*INSTRUCTIONS TO FOLLOW*: Write out all the data verbatim. Skip images.

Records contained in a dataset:
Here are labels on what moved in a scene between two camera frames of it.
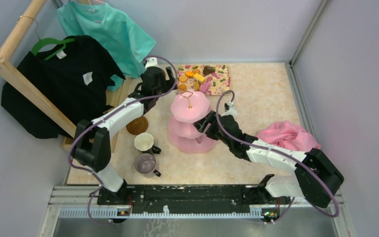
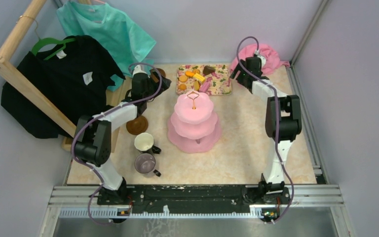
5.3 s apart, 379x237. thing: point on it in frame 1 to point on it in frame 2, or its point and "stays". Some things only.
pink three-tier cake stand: [184, 136] stays
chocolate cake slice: [208, 70] stays
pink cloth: [290, 135] to [273, 62]
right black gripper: [201, 125] to [240, 67]
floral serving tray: [211, 79] stays
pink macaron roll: [205, 87] stays
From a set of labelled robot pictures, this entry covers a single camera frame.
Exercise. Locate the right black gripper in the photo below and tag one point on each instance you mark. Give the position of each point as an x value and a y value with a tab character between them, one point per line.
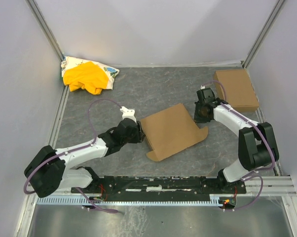
198	114

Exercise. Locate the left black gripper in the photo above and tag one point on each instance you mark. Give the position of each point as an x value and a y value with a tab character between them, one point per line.
138	132

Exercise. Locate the brown cardboard box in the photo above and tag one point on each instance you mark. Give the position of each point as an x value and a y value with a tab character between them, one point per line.
171	131
239	89

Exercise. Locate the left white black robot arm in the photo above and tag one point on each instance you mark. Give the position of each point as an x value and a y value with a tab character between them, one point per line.
53	169

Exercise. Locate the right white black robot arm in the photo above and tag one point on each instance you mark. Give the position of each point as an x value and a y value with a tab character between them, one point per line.
257	147

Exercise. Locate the closed brown cardboard box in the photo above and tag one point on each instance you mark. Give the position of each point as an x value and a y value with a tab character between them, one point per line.
239	89

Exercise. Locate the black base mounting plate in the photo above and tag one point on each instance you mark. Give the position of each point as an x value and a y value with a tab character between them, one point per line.
196	185

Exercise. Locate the yellow crumpled cloth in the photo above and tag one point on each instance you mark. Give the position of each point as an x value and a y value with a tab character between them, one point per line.
87	76

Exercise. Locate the white patterned cloth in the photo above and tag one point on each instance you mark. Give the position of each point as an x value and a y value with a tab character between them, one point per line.
71	62

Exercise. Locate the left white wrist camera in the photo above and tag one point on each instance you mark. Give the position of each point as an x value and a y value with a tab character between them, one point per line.
128	113

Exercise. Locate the aluminium front rail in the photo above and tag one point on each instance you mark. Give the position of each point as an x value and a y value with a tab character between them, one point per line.
273	186

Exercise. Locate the right aluminium frame post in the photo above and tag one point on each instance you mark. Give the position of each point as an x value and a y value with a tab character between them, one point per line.
263	33

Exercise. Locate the aluminium frame post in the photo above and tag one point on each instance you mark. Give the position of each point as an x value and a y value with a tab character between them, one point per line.
263	33
35	9

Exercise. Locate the left aluminium frame post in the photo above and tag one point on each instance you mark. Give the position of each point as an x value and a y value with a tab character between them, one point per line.
35	9

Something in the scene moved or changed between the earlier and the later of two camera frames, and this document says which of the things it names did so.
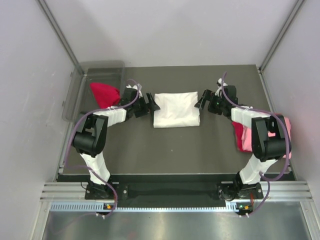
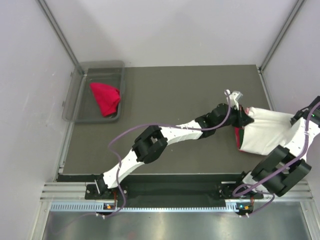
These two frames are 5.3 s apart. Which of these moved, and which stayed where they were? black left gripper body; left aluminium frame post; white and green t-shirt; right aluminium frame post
Moved: black left gripper body; white and green t-shirt
Stayed: left aluminium frame post; right aluminium frame post
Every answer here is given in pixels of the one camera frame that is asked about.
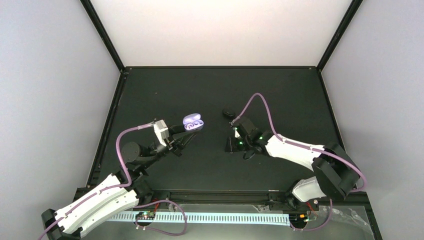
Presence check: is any purple earbud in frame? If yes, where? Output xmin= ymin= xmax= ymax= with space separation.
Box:
xmin=184 ymin=122 xmax=197 ymax=131

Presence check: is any lavender earbud charging case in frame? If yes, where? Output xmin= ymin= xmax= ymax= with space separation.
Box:
xmin=182 ymin=113 xmax=205 ymax=132

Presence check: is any black earbud charging case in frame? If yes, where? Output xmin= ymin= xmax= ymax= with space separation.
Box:
xmin=222 ymin=108 xmax=236 ymax=120

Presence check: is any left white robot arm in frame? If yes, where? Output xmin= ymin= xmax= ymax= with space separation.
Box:
xmin=39 ymin=120 xmax=204 ymax=240

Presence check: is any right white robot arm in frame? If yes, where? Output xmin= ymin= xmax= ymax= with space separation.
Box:
xmin=225 ymin=117 xmax=360 ymax=210

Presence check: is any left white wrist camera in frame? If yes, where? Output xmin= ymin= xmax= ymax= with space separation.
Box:
xmin=153 ymin=119 xmax=170 ymax=147

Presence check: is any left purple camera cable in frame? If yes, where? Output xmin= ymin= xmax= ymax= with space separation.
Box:
xmin=37 ymin=121 xmax=157 ymax=240

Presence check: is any purple camera cable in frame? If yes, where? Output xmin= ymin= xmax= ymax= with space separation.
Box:
xmin=231 ymin=92 xmax=369 ymax=194
xmin=37 ymin=121 xmax=157 ymax=240

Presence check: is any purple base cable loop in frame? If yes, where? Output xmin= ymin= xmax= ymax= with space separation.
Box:
xmin=134 ymin=200 xmax=189 ymax=237

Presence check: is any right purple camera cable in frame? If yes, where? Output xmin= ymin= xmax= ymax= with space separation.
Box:
xmin=231 ymin=92 xmax=369 ymax=194

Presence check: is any black aluminium front rail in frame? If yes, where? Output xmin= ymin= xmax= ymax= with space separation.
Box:
xmin=74 ymin=187 xmax=369 ymax=206

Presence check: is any white slotted cable duct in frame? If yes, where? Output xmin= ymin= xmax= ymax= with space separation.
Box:
xmin=108 ymin=211 xmax=290 ymax=226

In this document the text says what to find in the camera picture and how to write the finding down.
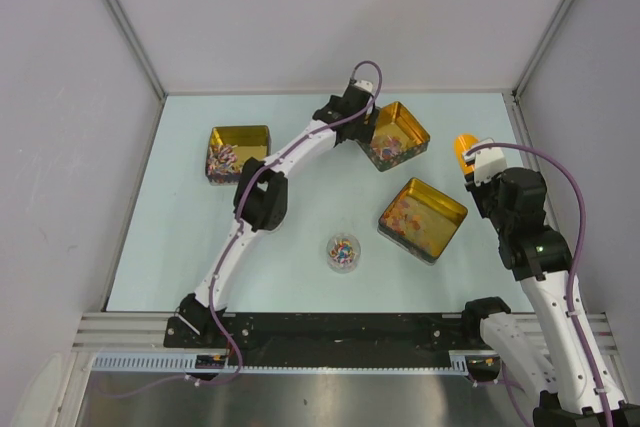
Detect grey slotted cable duct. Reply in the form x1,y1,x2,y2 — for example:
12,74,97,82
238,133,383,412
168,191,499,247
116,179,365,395
92,352,468,376

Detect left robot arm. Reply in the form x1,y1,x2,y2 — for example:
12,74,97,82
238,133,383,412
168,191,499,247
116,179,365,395
177,78,380,347

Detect orange plastic scoop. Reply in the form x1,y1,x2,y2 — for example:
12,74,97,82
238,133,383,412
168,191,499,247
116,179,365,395
453,133,479,177

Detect clear glass jar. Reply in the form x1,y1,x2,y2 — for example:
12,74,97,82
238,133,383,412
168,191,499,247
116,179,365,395
326,233,361,273

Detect tin with round lollipops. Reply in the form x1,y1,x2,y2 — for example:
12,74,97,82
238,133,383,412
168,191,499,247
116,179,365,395
358,101,431,172

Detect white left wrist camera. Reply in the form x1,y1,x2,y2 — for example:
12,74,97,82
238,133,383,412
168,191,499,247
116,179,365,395
349,79,374,95

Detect tin with popsicle candies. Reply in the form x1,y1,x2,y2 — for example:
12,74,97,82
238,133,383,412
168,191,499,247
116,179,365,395
377,177,468,265

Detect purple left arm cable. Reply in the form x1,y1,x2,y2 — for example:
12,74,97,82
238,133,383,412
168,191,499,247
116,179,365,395
94,60,385,400

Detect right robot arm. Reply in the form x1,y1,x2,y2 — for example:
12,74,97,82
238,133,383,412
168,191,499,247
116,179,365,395
461,167,639,426

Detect tin with swirl lollipops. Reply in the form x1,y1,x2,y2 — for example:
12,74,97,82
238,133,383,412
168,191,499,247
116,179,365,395
204,125,271,185

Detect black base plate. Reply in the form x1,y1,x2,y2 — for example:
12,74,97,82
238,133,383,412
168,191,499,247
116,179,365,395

*FINISHED EXERCISE*:
Here are labels on what moved in a scene between two camera frames of it.
5.3 s apart, 379x237. thing: point on it in frame 1 to point on it in frame 2, or its point and "stays". Some things only.
pink three-tier cake stand: [184, 136] stays
chocolate cake slice: [208, 70] stays
pink cloth: [290, 135] to [273, 62]
right black gripper: [201, 125] to [240, 67]
floral serving tray: [211, 79] stays
pink macaron roll: [205, 87] stays
From a set of labelled robot pictures, this entry covers a single camera frame.
Exercise. Locate the right black gripper in the photo below and tag one point on each instance you mark. Give the position of each point as an x value and a y value with a tab character between them, one point per line.
198	114

Exercise. Locate the left black gripper in the photo above and tag one point on each instance you mark. Give the position of each point as an x value and a y value with a tab character between them, one point per line.
138	132

Exercise. Locate the brown cardboard box in the photo above and tag one point on each instance you mark. Give the position of each point as an x value and a y value with a tab character between them, one point per line.
171	131
239	89

Exercise. Locate the left white black robot arm in the photo above and tag one point on each instance you mark. Give the position of each point as an x value and a y value with a tab character between them, one point per line.
53	169

Exercise. Locate the right white black robot arm in the photo above and tag one point on each instance you mark. Give the position of each point as an x value and a y value with a tab character between them, one point per line.
257	147

Exercise. Locate the closed brown cardboard box in the photo above and tag one point on each instance you mark. Give the position of each point as an x value and a y value with a tab character between them, one point per line.
239	89

Exercise. Locate the black base mounting plate in the photo above and tag one point on each instance you mark. Give the position of each point as an x value and a y value with a tab character between them, one point per line.
196	185

Exercise. Locate the yellow crumpled cloth in the photo above and tag one point on each instance you mark. Give the position of each point as an x value and a y value with a tab character between them, one point per line.
87	76

Exercise. Locate the white patterned cloth in the photo above and tag one point on each instance you mark. Give the position of each point as an x value and a y value with a tab character between them, one point per line.
71	62

Exercise. Locate the left white wrist camera in the photo above and tag one point on each instance you mark. Give the position of each point as an x value and a y value with a tab character between them, one point per line.
128	113

Exercise. Locate the aluminium front rail in the photo above and tag one point on each instance you mark. Give the position of each point as an x value and a y value with a tab character between them, one point per line.
273	186

Exercise. Locate the right aluminium frame post in the photo above and tag one point on each instance you mark. Give the position of each point as an x value and a y value with a tab character between them, one point per line.
263	33

Exercise. Locate the aluminium frame post in the photo above and tag one point on each instance you mark. Give the position of each point as an x value and a y value with a tab character between them, one point per line.
263	33
35	9

Exercise. Locate the left aluminium frame post in the photo above and tag one point on each instance you mark. Give the position of each point as an x value and a y value with a tab character between them, one point per line.
35	9

Something in the scene moved or changed between the earlier and the later of two camera frames, and this document says which of the things it names did so.
These two frames are 5.3 s apart. Which of these moved, and which stayed where they were? black left gripper body; left aluminium frame post; white and green t-shirt; right aluminium frame post
Moved: black left gripper body; white and green t-shirt
Stayed: left aluminium frame post; right aluminium frame post
Every answer here is given in pixels of the one camera frame that is asked about.
Presence check: is any purple earbud in frame? If yes, where? Output xmin= ymin= xmax= ymax= with space separation.
Box:
xmin=184 ymin=122 xmax=197 ymax=131

Presence check: is any lavender earbud charging case in frame? If yes, where? Output xmin= ymin= xmax= ymax= with space separation.
Box:
xmin=182 ymin=113 xmax=205 ymax=132

Presence check: is any black earbud charging case in frame? If yes, where? Output xmin= ymin= xmax= ymax= with space separation.
Box:
xmin=222 ymin=108 xmax=236 ymax=120

Presence check: is any left white robot arm in frame? If yes, where? Output xmin= ymin= xmax= ymax= with space separation.
Box:
xmin=39 ymin=120 xmax=204 ymax=240

Presence check: is any right white robot arm in frame? If yes, where? Output xmin= ymin= xmax= ymax= with space separation.
Box:
xmin=225 ymin=117 xmax=360 ymax=210

Presence check: is any left white wrist camera in frame? If yes, where? Output xmin= ymin= xmax= ymax= with space separation.
Box:
xmin=153 ymin=119 xmax=170 ymax=147

Presence check: is any left purple camera cable in frame? If yes, where? Output xmin= ymin= xmax= ymax= with space separation.
Box:
xmin=37 ymin=121 xmax=157 ymax=240

Presence check: is any purple camera cable in frame? If yes, where? Output xmin= ymin= xmax= ymax= with space separation.
Box:
xmin=231 ymin=92 xmax=369 ymax=194
xmin=37 ymin=121 xmax=157 ymax=240

Presence check: is any purple base cable loop in frame? If yes, where? Output xmin= ymin= xmax= ymax= with space separation.
Box:
xmin=134 ymin=200 xmax=189 ymax=237

Presence check: is any right purple camera cable in frame? If yes, where? Output xmin= ymin= xmax= ymax= with space separation.
Box:
xmin=231 ymin=92 xmax=369 ymax=194

Presence check: is any black aluminium front rail in frame? If yes, where? Output xmin= ymin= xmax= ymax= with space separation.
Box:
xmin=74 ymin=187 xmax=369 ymax=206

Presence check: is any white slotted cable duct in frame? If yes, where? Output xmin= ymin= xmax= ymax= with space separation.
Box:
xmin=108 ymin=211 xmax=290 ymax=226

In this document the text says what to find in the camera picture and how to write the finding down.
Detect grey slotted cable duct. Reply in the form x1,y1,x2,y2 — for example:
12,74,97,82
238,133,383,412
168,191,499,247
116,179,365,395
92,352,468,376

Detect left robot arm. Reply in the form x1,y1,x2,y2 — for example:
12,74,97,82
238,133,383,412
168,191,499,247
116,179,365,395
177,78,380,347

Detect orange plastic scoop. Reply in the form x1,y1,x2,y2 — for example:
12,74,97,82
238,133,383,412
168,191,499,247
116,179,365,395
453,133,479,177

Detect clear glass jar. Reply in the form x1,y1,x2,y2 — for example:
12,74,97,82
238,133,383,412
168,191,499,247
116,179,365,395
326,233,361,273

Detect tin with round lollipops. Reply in the form x1,y1,x2,y2 — for example:
12,74,97,82
238,133,383,412
168,191,499,247
116,179,365,395
358,101,431,172

Detect white left wrist camera. Reply in the form x1,y1,x2,y2 — for example:
12,74,97,82
238,133,383,412
168,191,499,247
116,179,365,395
349,79,374,95

Detect tin with popsicle candies. Reply in the form x1,y1,x2,y2 — for example:
12,74,97,82
238,133,383,412
168,191,499,247
116,179,365,395
377,177,468,265

Detect purple left arm cable. Reply in the form x1,y1,x2,y2 — for example:
12,74,97,82
238,133,383,412
168,191,499,247
116,179,365,395
94,60,385,400

Detect right robot arm. Reply in the form x1,y1,x2,y2 — for example:
12,74,97,82
238,133,383,412
168,191,499,247
116,179,365,395
461,167,639,426

Detect tin with swirl lollipops. Reply in the form x1,y1,x2,y2 — for example:
12,74,97,82
238,133,383,412
168,191,499,247
116,179,365,395
204,125,271,185

Detect black base plate. Reply in the form x1,y1,x2,y2 — for example:
12,74,97,82
238,133,383,412
168,191,499,247
116,179,365,395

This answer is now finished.